1. The reason for sentencing under the proviso of Article 38(1) and the proviso of Article 38-2(1) of the Act on the Protection of Children and Juveniles against Sexual Abuse (amended by Act No. 11572, Dec. 18, 2012), where the disclosure and notification order is exempted, is that the Defendant was sentenced to two years of imprisonment with prison labor at the Seoul Southern District Court on January 15, 2010 and the judgment becomes final and conclusive for the crimes of this case other than the crimes of this case, such as the fact that there was a history of sex offense against the child, the Defendant did not make any effort to recover damage, and the fact that the victim wants to be punished by the Defendant is disadvantageous to the Defendant.

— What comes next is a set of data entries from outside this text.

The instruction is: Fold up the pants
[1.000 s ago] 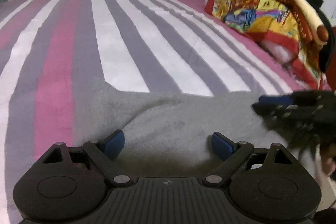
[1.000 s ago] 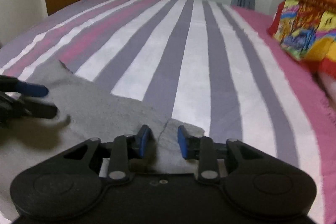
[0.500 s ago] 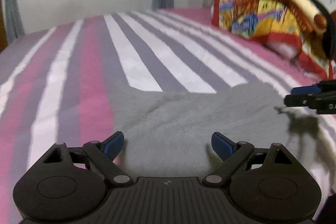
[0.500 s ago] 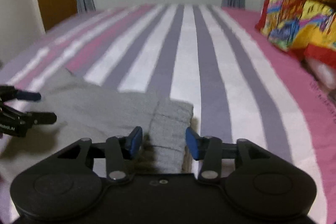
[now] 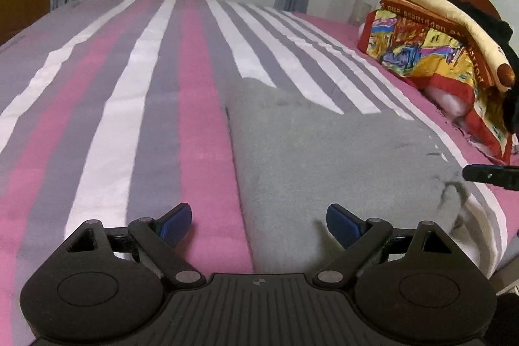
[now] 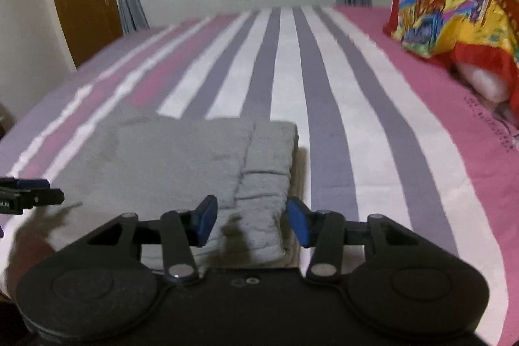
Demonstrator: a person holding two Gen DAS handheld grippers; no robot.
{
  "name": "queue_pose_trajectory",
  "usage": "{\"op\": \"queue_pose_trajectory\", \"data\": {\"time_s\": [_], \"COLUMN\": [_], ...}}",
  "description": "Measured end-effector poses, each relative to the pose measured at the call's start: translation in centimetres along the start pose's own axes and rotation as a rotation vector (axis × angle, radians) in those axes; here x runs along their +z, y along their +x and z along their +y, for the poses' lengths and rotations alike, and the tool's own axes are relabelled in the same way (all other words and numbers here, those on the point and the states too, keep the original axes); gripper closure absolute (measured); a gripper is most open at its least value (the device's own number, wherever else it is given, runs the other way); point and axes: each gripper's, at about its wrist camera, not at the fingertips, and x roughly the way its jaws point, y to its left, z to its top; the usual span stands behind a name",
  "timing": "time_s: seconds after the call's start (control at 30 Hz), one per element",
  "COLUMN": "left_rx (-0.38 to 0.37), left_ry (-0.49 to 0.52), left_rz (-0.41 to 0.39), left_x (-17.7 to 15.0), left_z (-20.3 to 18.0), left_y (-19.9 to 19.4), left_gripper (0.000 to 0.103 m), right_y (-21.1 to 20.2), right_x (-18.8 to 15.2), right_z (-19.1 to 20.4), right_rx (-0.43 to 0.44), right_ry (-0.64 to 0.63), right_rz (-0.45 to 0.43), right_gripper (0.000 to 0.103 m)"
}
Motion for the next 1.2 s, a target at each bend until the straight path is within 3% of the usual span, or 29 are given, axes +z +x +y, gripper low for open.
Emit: {"op": "queue_pose_trajectory", "data": {"time_s": [0.1,0.2,0.27,0.33,0.37,0.5,0.77,0.83,0.93,1.07,1.13,1.2], "left_rx": [0.028,0.014,0.027,0.034,0.033,0.030,0.027,0.027,0.026,0.026,0.028,0.024], "left_ry": [-0.006,-0.076,-0.065,-0.031,-0.020,-0.027,-0.037,-0.035,-0.035,-0.033,-0.025,-0.034], "left_rz": [0.054,0.060,0.058,0.050,0.048,0.050,0.049,0.050,0.049,0.050,0.049,0.048], "left_x": [-1.5,-2.0,-1.9,-2.0,-2.0,-2.5,-3.0,-3.0,-3.0,-3.1,-3.2,-3.1], "left_z": [0.5,1.3,0.8,0.2,0.1,0.4,0.6,0.5,0.6,0.5,0.4,0.5], "left_y": [0.8,1.3,1.0,0.4,0.2,0.1,0.3,0.4,0.5,0.5,0.5,0.4], "left_gripper": [0.012,0.012,0.013,0.013,0.013,0.012,0.012,0.012,0.012,0.012,0.012,0.012], "right_y": [1.5,2.9,2.6,1.4,0.7,0.2,2.2,1.4,0.4,2.5,3.0,2.8], "right_x": [-1.6,-3.0,-2.6,-2.2,-2.1,-2.1,-3.1,-2.7,-2.2,-3.0,-3.5,-3.4], "right_z": [-0.4,-0.7,-0.7,0.0,0.3,0.1,0.0,0.3,0.2,-0.2,-0.4,-0.2], "right_rx": [-0.019,-0.062,-0.068,-0.073,-0.055,-0.034,-0.038,-0.025,-0.004,-0.035,-0.033,-0.035], "right_ry": [-0.001,-0.002,0.031,-0.002,-0.007,0.010,0.030,0.043,0.059,0.043,0.051,0.051], "right_rz": [0.066,0.087,0.099,0.066,0.046,0.005,0.060,0.029,-0.028,0.060,0.069,0.067], "right_gripper": [0.052,0.034,0.037,0.050,0.052,0.050,0.042,0.048,0.047,0.044,0.038,0.038]}}
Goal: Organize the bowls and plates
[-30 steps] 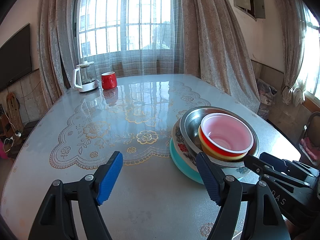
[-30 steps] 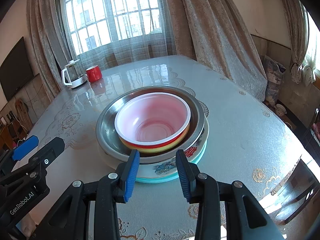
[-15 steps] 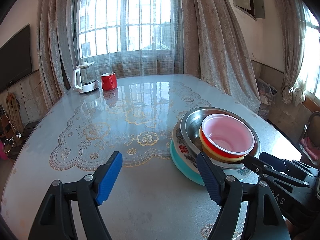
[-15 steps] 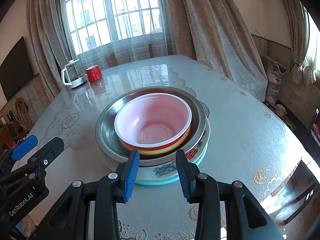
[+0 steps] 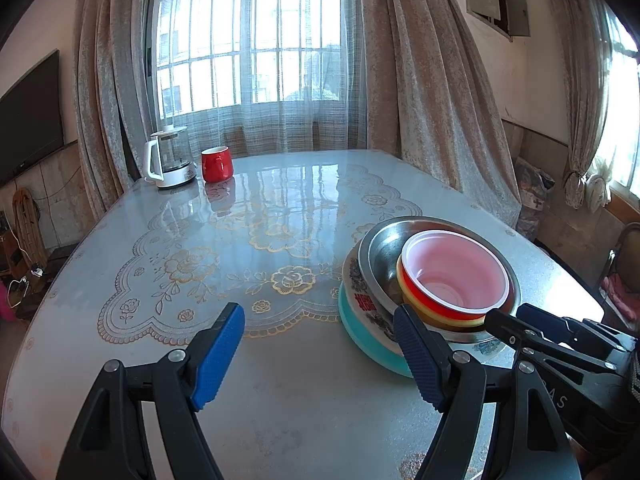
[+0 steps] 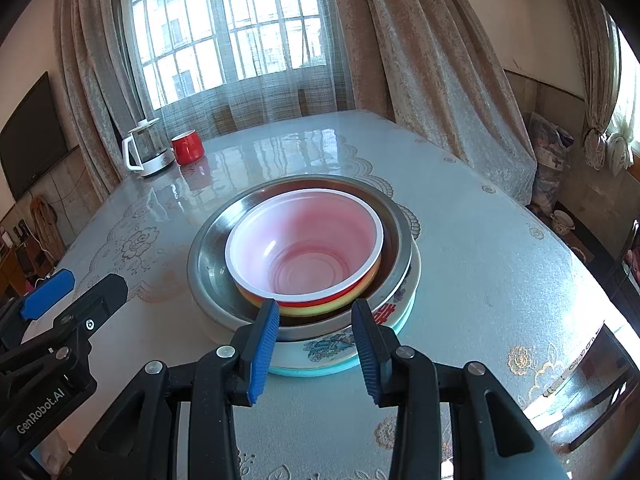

On the other hand, the fact that the degree of indecent act by compulsion of this case is not severe, that the defendant seems to have committed the crime of this case relatively contingently as the age of 67 years, and that the defendant is arguing about whether the crime of this case constitutes indecent act by compulsion, but he has to pay attention not to bring such an act again is favorable to the defendant.

In addition, the defendant's age, character and conduct, environment, family relationship, motive and background of the crime, circumstances after the crime, etc. shall be comprehensively considered, and the punishment shall be determined as per the order.

Registration and submission of personal information

If a conviction becomes final and conclusive on the facts constituting a crime in the judgment, the defendant is a person subject to registration of personal information, and thus is obligated to submit personal information to the competent agency pursuant to Article 43 of the Act on Special Cases concerning the Punishment

Judges

Judges Lee Jin-jin

Judges Giving a full-time position

Judges Kim Gin-han

Note tin

1) Article 3 subparag. 33 of the Punishment of Minor Offenses Act ("Act No. 3354, Dec. 3, 2006) provides excessive disclosure of the body of the public in place of damage.

applicable to a person who embarrasses or displeasure another person by exposing a place that must be made.

2) In addition, in light of the circumstances and circumstances of the instant crime, the degree of indecent act by compulsion, etc., readily concluding that the Defendant is in danger of recommitting

It is difficult to recognize the necessity of attaching an electronic device because it is difficult to do so.